Germany's accurate geographical centre is located only 5 km south of the city in the neighbouring municipality of Niederdorla, where a monument can be found at this spot.

=== Climate ===
The average annual temperature in Mühlhausen is 8.7 °C.

With an annual precipitation of only 565 mm, the climate in Mühlhausen is relatively dry, compared to other regions in Germany.

=== Administrative division ===
Mühlhausen abuts the following municipalities (all of them are part of the Unstrut-Hainich-Kreis): Anrode, Unstruttal and Menteroda in the north, Obermehler and Körner in the east, Vogtei in the south and Rodeberg in the west. In the direction of Ammern (part of Unstruttal) there is no interruption in the build-up area, the Ruhrstraße forms an urban municipal border here.

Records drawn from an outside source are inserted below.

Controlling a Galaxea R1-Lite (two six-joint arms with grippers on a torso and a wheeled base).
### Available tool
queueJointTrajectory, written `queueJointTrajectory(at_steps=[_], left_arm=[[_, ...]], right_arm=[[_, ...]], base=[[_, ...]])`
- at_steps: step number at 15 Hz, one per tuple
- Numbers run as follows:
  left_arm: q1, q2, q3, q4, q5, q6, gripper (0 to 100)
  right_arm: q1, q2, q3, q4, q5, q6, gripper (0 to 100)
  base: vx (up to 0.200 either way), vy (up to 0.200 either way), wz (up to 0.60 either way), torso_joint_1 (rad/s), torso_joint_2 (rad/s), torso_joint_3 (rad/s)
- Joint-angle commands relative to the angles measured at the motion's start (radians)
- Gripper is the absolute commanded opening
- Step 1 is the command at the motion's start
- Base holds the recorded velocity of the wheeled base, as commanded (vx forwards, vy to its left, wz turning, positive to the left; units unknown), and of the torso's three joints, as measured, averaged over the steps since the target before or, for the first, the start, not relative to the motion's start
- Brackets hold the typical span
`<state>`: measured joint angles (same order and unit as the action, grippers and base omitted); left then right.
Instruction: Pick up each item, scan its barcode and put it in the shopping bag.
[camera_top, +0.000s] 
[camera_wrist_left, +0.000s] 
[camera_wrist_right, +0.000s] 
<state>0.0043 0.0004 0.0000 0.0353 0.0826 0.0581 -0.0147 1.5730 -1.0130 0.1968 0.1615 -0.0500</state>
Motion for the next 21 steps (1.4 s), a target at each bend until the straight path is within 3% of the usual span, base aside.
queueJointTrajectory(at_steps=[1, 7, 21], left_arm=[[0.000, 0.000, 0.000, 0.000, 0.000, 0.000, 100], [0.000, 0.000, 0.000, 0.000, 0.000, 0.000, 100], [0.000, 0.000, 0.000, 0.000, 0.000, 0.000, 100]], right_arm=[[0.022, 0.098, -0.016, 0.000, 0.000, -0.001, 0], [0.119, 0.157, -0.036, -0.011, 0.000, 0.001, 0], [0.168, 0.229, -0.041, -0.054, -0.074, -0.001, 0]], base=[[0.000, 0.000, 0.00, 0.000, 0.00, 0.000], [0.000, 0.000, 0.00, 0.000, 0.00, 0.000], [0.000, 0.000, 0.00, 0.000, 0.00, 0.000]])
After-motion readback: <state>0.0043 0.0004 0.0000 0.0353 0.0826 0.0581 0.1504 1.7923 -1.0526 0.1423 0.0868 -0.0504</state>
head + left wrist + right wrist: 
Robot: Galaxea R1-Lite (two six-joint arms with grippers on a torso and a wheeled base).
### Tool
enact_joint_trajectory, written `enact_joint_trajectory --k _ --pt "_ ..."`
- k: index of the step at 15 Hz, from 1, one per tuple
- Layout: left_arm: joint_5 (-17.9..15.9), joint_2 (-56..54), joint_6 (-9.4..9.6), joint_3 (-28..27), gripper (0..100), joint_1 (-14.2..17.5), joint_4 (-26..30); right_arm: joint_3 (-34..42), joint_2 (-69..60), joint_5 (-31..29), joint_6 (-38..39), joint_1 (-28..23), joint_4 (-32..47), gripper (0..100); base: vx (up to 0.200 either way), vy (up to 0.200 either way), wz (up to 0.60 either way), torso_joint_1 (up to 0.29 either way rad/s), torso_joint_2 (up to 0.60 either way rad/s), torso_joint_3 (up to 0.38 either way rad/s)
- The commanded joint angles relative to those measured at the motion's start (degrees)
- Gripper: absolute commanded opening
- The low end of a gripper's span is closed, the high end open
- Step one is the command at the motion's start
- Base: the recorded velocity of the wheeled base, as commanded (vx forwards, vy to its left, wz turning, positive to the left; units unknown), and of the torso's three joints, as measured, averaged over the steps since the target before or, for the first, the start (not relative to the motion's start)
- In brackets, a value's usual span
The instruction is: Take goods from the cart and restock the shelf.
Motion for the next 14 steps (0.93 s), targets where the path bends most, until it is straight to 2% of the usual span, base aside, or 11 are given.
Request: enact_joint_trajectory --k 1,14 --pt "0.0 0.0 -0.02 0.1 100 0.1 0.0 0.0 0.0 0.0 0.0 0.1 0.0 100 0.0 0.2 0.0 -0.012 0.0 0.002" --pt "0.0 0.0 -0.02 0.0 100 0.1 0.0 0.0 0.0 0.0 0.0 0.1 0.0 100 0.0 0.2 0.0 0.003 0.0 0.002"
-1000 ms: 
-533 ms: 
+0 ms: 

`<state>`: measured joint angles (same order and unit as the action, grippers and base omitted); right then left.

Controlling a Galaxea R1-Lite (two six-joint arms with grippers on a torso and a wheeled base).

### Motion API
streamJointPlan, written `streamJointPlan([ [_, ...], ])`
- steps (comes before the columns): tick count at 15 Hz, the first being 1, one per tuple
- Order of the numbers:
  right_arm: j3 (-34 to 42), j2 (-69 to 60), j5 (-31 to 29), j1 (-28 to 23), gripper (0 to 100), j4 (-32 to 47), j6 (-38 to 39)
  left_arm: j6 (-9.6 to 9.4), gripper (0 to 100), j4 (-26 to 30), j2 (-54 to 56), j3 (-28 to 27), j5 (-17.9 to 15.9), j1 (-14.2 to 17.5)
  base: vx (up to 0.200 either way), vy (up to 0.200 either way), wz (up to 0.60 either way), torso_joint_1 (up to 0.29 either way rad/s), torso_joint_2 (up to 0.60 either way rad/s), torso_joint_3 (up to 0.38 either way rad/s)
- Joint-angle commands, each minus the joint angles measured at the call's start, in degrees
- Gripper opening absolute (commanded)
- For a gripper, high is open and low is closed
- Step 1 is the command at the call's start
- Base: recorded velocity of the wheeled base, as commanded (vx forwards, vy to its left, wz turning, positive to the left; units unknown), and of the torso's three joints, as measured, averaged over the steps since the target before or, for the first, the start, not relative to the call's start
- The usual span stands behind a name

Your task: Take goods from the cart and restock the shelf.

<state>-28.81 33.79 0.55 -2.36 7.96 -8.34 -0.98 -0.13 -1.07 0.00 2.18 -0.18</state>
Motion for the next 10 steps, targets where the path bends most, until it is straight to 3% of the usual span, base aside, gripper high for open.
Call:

The city itself (in addition to the core town) includes the following villages (population as of March 2021):

| Village | Population | Incorporated in |
|---|---|---|
| Bollstedt | 1,001 | 2019 |
| Eigenrieden | c. 500 | 2024 |
| Felchta | 626 | 1994 |
| Görmar | 943 | 1994 |
| Grabe | 645 | 2019 |
| Hollenbach | 310 | 2023 |
| Höngeda | 723 | 2019 |
| Saalfeld | 162 | 1994 |
| Seebach | 655 | 2019 |
| Windeberg | 237 | 1992 |

The former municipality Weinbergen which consisted of the villages Bollstedt, Grabe, Höngeda, and Seebach was merged into Mühlhausen in January 2019. In January 2023 Mühlhausen absorbed the village Hollenbach from the former municipality Anrode. In January 2024 it absorbed the village Eigenrieden from the former municipality Rodeberg.

=== Demographics ===
Mühlhausen had approximately 10,000 inhabitants during the late Middle Ages around 1500, which made it the second-largest number within today's Thuringia, after Erfurt, the current capital. The early modern period brought stagnation to the city, so that the population was still 10,000 around 1800. Mühlhausen fell back behind the new ducal residence cities like Weimar, Gotha or Altenburg in this period and lost its former importance. Furthermore, the traffic routes changed during the 19th century and Mühlhausen lost its good connections. Industrialization started later than in other German cities. Nevertheless, the population grew to 14,000 in 1850, 23,000 in 1880 and 35,000 in 1910, which was a significantly lower rate of growth than in other cities of comparable size during that period of rapid urbanisation in Germany. By 1940, the population had increased to 42,000 and with German refugees from eastern Europe, the peak was reached around 1950 with a population of 52,000. Since that time, the population has decreased to 43,000 in 1988, 39,000 in 2000 and 33,000 in 2012 (the statistical adjustment during the 2011 Census led to a loss of 3,000 persons).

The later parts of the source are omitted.